舞台の上で輝いて
私の踊りをそんな風に思っていてくれたなんて。

「だから、香織ちゃんが東条カンパニーに入団した時はとても驚いたし嬉しかった。
でも、香織ちゃんは僕の事知らないだろうからいきなり話しかけたら驚くだろうし、下手に悪目立ちしたら入団したばかりの香織ちゃんが困るだろうなと思ったから、なるべくさりげなく接していたんだ。
挨拶しかしてなかったよね。
僕たち。」
と言って拓也さんはまたクスッと笑った。

「挨拶しかしてなかったけどね、でもずっと見てたんだ。毎日早く来てスタジオを掃除してくれてたのも知ってる。
自分の身体と良くコミュニケーションをとって身体の限界を見極めてポジションの確認してるのも知ってる。
だから、香織ちゃんの身体のラインは凄く綺麗で芸術的だと思う。
それだけじゃなくて、友達と仲良く話してるのも実は聞こえてきたりしてたんだ。
アーティストの岩井さんと良くおしゃべりしてるよね。
自分は話してないのに、話してるのを聞いていたら香織ちゃんの人柄とかも分かってきて、そうしたら益々気になって。

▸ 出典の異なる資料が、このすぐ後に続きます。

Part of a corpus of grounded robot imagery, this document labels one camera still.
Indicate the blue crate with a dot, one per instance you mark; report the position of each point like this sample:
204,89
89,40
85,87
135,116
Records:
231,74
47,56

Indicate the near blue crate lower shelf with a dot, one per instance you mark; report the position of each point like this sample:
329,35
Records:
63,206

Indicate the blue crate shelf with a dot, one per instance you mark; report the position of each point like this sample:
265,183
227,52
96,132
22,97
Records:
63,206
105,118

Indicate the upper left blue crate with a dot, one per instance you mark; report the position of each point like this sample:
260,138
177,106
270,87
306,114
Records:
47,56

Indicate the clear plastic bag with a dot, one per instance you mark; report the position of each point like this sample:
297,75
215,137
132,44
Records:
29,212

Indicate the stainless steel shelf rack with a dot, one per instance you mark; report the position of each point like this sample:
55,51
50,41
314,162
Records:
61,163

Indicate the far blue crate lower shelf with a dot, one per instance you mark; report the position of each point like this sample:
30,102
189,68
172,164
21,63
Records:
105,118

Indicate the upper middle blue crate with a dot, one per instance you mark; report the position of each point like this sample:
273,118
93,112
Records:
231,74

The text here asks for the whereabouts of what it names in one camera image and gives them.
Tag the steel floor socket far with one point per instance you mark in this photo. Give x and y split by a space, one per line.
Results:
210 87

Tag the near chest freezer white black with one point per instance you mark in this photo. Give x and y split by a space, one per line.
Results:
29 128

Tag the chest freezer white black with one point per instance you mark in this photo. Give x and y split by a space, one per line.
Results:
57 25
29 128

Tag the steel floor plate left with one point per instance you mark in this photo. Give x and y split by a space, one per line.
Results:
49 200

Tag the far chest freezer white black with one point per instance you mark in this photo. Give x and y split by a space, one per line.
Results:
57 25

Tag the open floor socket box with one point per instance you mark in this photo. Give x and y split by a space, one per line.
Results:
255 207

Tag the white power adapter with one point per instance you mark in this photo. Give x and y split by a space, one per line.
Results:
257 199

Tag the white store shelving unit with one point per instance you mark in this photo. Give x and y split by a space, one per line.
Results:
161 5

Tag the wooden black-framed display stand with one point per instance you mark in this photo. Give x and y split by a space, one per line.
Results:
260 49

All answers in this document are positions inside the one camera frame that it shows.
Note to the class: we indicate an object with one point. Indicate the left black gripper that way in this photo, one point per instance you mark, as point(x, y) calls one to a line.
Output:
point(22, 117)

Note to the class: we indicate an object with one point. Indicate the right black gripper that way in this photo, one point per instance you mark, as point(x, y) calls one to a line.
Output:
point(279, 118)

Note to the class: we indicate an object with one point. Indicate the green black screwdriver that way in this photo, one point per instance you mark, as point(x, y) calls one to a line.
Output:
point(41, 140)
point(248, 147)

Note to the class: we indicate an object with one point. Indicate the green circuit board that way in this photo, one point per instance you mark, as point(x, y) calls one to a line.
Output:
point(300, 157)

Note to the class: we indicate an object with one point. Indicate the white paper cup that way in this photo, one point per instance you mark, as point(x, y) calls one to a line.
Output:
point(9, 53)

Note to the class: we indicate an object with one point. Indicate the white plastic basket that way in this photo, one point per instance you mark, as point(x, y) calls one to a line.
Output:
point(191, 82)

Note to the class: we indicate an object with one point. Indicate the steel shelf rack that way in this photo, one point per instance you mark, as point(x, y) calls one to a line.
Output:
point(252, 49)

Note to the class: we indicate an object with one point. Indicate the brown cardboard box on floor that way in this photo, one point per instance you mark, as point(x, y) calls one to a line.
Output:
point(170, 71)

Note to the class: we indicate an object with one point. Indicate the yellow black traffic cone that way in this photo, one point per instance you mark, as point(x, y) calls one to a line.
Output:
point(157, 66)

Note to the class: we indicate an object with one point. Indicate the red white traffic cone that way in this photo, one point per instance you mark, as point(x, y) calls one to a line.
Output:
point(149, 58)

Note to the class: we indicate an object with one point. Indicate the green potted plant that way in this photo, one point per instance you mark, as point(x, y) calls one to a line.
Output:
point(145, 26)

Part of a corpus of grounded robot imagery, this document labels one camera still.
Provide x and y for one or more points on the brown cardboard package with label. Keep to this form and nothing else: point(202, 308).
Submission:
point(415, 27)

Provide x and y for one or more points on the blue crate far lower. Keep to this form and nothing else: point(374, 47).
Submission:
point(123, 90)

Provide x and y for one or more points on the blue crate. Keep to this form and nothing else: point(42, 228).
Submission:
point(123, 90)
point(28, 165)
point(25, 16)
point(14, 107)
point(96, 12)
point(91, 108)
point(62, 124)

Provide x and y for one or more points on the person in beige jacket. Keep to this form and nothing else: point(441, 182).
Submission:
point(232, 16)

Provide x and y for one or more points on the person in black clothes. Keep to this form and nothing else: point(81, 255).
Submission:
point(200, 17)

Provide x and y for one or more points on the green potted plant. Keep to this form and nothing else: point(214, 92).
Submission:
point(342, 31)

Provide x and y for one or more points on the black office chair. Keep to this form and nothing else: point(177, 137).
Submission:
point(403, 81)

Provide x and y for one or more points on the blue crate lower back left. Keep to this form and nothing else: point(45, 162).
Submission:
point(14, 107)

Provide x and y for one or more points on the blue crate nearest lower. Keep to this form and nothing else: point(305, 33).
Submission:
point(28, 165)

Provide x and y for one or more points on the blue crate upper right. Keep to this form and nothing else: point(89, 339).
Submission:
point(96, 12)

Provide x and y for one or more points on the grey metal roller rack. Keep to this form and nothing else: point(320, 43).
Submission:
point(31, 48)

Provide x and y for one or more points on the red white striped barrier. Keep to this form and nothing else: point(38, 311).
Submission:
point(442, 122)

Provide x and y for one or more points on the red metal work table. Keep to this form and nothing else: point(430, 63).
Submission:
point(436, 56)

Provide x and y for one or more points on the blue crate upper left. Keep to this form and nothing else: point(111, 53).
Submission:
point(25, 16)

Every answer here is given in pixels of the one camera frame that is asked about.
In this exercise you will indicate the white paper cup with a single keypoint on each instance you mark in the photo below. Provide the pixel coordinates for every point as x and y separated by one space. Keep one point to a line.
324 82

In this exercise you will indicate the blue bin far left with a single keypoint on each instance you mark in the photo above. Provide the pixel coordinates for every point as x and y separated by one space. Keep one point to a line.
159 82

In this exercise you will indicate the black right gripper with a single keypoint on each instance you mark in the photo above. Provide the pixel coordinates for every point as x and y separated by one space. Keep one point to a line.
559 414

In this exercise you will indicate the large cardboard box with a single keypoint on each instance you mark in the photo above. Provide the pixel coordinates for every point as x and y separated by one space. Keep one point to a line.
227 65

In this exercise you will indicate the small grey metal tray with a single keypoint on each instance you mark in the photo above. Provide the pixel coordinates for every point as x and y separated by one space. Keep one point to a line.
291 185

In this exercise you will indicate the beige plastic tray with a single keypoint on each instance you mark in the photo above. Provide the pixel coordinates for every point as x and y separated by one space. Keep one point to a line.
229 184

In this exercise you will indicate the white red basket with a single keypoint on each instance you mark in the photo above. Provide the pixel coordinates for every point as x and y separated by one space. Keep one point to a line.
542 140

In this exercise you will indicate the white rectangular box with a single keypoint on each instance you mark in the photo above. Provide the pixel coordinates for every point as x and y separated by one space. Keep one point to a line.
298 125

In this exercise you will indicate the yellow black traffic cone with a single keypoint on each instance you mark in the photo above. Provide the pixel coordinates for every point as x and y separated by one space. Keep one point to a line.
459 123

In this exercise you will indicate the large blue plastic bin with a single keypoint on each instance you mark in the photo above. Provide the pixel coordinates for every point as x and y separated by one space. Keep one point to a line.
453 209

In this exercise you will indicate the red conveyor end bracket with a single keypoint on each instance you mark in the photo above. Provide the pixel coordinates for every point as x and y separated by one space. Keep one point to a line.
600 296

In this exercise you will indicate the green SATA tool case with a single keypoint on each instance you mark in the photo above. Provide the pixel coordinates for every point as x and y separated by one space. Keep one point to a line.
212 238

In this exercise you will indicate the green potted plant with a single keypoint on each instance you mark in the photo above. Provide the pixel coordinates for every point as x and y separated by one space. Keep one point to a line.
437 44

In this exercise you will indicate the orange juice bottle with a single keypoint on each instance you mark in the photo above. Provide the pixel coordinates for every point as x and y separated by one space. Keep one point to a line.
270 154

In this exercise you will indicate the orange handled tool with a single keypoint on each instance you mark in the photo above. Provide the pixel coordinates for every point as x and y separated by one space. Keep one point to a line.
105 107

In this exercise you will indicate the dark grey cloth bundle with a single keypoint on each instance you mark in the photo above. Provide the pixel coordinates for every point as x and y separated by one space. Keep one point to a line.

好きなんだなって気がついた時に、もう一つ気がついたんだ。
ATCバレエコンクールの時の香織ちゃんに実は一目惚れしてたんじゃないかなって。
その時は気がつかなかった。
香織ちゃん、まだ中学生だったしね。
ただただ踊りが気になる、惹かれるとしか思わなかった。
でも、思い返せばそういう事なんだろうなって。」
拓也さんがちょっと恥ずかしそうな表情をした。